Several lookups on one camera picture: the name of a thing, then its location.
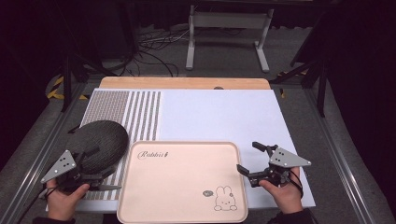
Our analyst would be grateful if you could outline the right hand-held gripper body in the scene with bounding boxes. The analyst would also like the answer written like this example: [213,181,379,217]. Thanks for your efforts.
[249,146,313,189]

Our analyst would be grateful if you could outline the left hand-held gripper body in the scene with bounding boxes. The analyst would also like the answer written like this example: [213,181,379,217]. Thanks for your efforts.
[40,149,106,193]

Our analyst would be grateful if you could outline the dark grey round bowl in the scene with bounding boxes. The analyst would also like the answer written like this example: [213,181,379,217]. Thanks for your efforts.
[64,119,131,175]

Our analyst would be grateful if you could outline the person's right hand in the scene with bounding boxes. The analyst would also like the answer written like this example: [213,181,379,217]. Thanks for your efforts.
[258,166,304,216]

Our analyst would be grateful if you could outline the person's left hand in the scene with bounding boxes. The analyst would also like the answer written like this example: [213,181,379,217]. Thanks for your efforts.
[46,178,92,222]

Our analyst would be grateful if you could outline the white mat with striped patch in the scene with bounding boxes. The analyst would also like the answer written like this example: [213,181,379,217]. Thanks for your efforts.
[46,88,317,213]

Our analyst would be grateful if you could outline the yellow and black floor tape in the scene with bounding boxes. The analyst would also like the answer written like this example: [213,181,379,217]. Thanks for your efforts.
[46,76,90,101]

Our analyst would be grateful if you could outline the pink tray with rabbit print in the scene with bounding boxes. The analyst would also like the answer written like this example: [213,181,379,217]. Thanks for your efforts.
[116,140,249,224]

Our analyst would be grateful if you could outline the black tripod stand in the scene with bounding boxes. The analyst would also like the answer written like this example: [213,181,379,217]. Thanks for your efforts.
[268,57,329,119]
[60,50,120,114]

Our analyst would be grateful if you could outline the white metal stand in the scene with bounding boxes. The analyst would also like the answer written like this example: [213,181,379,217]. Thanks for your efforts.
[185,4,276,74]

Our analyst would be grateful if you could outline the aluminium floor rail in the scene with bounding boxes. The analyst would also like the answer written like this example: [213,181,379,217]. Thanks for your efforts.
[0,81,89,224]
[303,88,376,224]

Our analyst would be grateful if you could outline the black wrist strap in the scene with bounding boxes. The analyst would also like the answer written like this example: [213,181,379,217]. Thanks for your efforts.
[289,169,305,200]
[17,186,60,224]

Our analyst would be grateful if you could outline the black floor cables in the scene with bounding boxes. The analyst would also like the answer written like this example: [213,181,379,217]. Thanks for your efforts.
[102,26,192,77]

| Required work |
Write out exactly the final stretch of the records: the line containing "Our analyst would be grateful if you could outline the aluminium" and every line after it, through the last, and nothing else.

| Result for this exercise |
Our analyst would be grateful if you could outline the aluminium floor rail in the scene with bounding boxes. The analyst would also like the answer written like this example: [213,181,379,217]. Thanks for your efforts.
[0,81,89,224]
[303,88,376,224]

Our analyst would be grateful if you could outline the black wrist strap in the scene with bounding boxes. The analyst would also like the answer written like this example: [213,181,379,217]. Thanks for your efforts.
[289,169,305,200]
[17,186,60,224]

Our analyst would be grateful if you could outline the black floor cables in the scene with bounding boxes. The analyst would also like the answer written like this example: [213,181,379,217]. Thanks for your efforts.
[102,26,192,77]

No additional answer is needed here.